To do:
The result should be all the records, exact and complete, without a single picture.

Input data:
----

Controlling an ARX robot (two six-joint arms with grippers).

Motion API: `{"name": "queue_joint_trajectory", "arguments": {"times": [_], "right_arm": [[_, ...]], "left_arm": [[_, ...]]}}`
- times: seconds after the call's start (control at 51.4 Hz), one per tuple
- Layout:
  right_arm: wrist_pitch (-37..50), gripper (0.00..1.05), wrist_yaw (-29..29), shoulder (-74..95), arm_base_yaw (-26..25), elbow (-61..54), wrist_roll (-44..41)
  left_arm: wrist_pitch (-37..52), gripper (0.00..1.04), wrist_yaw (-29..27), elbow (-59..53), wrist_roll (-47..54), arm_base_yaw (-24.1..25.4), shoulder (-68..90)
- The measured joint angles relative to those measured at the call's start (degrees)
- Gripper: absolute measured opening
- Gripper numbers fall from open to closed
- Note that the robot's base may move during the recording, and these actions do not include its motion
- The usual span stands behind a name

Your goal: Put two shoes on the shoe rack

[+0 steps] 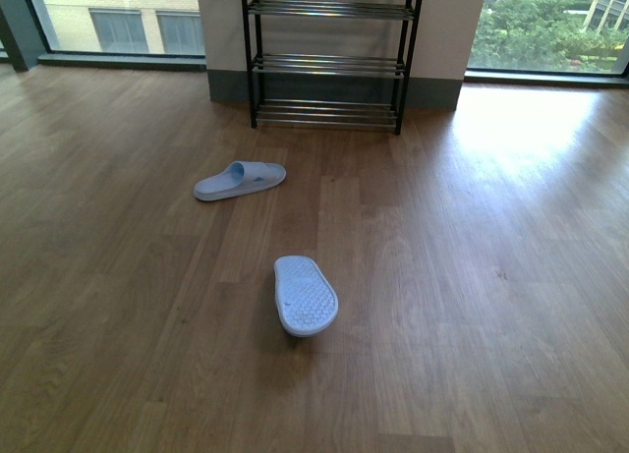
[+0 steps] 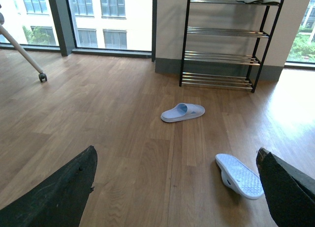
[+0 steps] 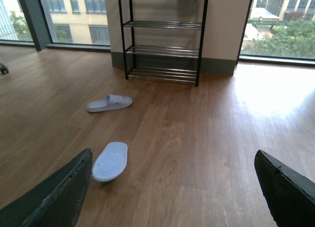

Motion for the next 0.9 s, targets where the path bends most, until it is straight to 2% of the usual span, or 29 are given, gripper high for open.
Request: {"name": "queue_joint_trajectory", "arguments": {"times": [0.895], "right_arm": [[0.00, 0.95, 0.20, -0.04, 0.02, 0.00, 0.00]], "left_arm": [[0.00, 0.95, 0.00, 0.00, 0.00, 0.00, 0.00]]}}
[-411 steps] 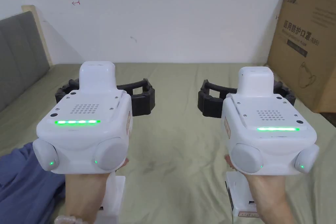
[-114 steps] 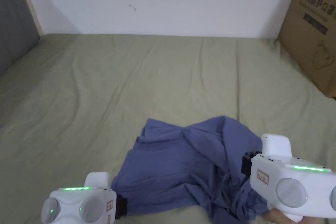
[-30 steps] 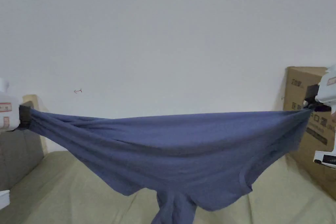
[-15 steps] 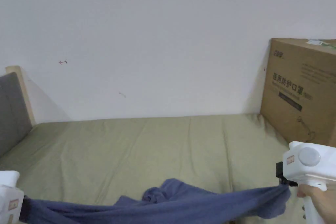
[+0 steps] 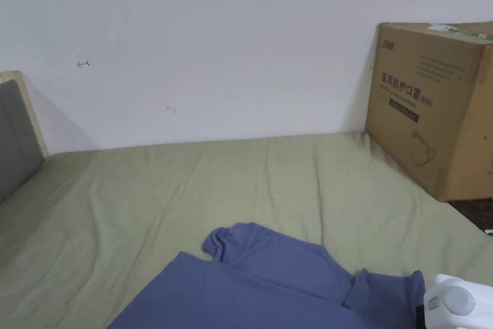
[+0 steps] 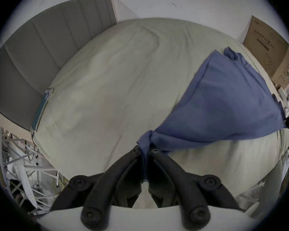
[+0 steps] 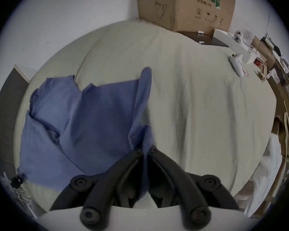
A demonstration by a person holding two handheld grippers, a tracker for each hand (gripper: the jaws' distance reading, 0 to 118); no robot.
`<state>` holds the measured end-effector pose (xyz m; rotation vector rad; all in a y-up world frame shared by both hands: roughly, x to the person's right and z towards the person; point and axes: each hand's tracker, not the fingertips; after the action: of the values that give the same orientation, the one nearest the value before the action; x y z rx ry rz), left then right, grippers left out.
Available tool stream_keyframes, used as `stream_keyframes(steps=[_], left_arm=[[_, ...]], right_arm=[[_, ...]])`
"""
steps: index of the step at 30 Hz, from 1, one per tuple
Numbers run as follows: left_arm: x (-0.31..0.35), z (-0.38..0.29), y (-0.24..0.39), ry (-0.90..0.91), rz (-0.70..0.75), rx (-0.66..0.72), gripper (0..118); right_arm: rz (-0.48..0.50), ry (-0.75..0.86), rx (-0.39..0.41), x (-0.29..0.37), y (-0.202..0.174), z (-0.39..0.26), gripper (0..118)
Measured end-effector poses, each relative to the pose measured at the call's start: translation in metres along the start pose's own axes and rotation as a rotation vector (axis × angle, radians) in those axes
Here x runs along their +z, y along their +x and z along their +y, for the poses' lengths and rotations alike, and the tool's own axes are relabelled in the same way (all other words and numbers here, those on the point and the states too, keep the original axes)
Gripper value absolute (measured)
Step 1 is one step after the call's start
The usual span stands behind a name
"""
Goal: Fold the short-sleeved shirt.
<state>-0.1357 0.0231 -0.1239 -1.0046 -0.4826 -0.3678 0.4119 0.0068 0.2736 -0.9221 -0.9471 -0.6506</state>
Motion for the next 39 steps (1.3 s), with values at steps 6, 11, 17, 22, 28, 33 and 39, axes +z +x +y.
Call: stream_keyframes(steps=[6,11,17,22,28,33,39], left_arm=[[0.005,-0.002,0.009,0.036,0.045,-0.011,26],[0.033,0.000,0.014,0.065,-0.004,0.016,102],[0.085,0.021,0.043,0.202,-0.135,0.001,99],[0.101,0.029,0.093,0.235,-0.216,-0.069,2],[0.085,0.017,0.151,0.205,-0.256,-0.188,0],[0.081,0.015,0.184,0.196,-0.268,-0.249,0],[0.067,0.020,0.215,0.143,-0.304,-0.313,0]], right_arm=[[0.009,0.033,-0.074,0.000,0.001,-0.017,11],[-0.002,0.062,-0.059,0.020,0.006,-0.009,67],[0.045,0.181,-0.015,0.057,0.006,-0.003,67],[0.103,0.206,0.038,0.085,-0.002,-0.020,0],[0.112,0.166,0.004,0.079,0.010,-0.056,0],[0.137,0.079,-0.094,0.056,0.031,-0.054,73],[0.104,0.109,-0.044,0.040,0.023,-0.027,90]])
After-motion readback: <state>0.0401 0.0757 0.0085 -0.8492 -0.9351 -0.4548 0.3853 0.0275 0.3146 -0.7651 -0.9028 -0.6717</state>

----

Answer for the task:
Controlling an ARX robot (two six-joint arms with grippers).

Motion API: `{"name": "queue_joint_trajectory", "arguments": {"times": [_], "right_arm": [[_, ...]], "left_arm": [[_, ...]]}}`
- times: seconds after the call's start (control at 51.4 Hz), one per tuple
- Layout:
  right_arm: wrist_pitch (-37..50), gripper (0.00..1.05), wrist_yaw (-29..29), shoulder (-74..95), arm_base_yaw (-26..25), elbow (-61..54), wrist_roll (-44..41)
  left_arm: wrist_pitch (-37..52), gripper (0.00..1.04), wrist_yaw (-29..27), elbow (-59..53), wrist_roll (-47..54), arm_base_yaw (-24.1..25.4), shoulder (-68..90)
- The measured joint angles relative to those measured at the call's start (degrees)
- Gripper: absolute measured opening
- Gripper numbers fall from open to closed
- Note that the robot's base may move during the recording, and these actions do not include its motion
- The usual span stands behind a name

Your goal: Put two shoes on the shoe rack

[+0 steps] 
[+0 steps] 
[+0 steps] 

Motion for the next 0.9 s, targets where the path bends most, until it is straight to 2% of the usual span, or 29 are given, gripper high for open.
Request: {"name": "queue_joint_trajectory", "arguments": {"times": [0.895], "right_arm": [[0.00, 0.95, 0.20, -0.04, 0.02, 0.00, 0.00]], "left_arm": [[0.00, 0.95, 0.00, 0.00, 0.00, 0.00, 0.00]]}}
[-411 steps] 
[-114 steps] 
[-30 steps] 
[-15 steps] 
[+0 steps] 
[+0 steps] 
[+0 steps] 
A demonstration by a person holding two handheld grippers, a tracker for each hand (gripper: the jaws' distance reading, 0 to 118); no robot.
`<state>` holds the measured end-effector pose (xyz m; rotation vector rad; all in a y-up world frame shared by both hands: roughly, x to the person's right and z towards the person; point and axes: each hand's tracker, not the fingertips; after the action: of the values that give the same orientation, the one nearest the value before the action; x y z rx ry rz), left then right, grippers left out.
Available tool stream_keyframes, used as `stream_keyframes(steps=[_], left_arm=[[_, ...]], right_arm=[[_, ...]])`
"""
steps: index of the step at 30 Hz, from 1, one per tuple
Numbers run as follows: left_arm: x (-0.31..0.35), z (-0.38..0.29), y (-0.24..0.39), ry (-0.90..0.91), rz (-0.70..0.75), rx (-0.66..0.72), gripper (0..118); right_arm: rz (-0.48..0.50), ry (-0.75..0.86), rx (-0.39..0.41), x (-0.29..0.37), y (-0.202..0.174), z (-0.39..0.26), gripper (0..118)
Measured end-effector poses, each relative to the pose measured at the call's start: translation in metres along the start pose's own axes and rotation as a rotation vector (axis × angle, radians) in those axes
Here x runs along their +z, y along their +x and z along their +y, for the poses' lengths and rotations alike, and the tool's own axes are relabelled in the same way (all other words and numbers here, those on the point and the states too, keep the original axes)
Gripper value absolute (measured)
Step 1 is one step after the call's start
The usual span stands behind a name
"""
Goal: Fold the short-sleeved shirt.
<state>-0.1357 0.0231 -0.1239 -1.0046 -0.4826 -0.3678 0.4119 0.0068 0.2736 -0.9221 -0.9471 -0.6506</state>
Motion for the next 39 steps (1.3 s), with values at steps 6, 11, 17, 22, 28, 33 and 39, axes +z +x +y.
Call: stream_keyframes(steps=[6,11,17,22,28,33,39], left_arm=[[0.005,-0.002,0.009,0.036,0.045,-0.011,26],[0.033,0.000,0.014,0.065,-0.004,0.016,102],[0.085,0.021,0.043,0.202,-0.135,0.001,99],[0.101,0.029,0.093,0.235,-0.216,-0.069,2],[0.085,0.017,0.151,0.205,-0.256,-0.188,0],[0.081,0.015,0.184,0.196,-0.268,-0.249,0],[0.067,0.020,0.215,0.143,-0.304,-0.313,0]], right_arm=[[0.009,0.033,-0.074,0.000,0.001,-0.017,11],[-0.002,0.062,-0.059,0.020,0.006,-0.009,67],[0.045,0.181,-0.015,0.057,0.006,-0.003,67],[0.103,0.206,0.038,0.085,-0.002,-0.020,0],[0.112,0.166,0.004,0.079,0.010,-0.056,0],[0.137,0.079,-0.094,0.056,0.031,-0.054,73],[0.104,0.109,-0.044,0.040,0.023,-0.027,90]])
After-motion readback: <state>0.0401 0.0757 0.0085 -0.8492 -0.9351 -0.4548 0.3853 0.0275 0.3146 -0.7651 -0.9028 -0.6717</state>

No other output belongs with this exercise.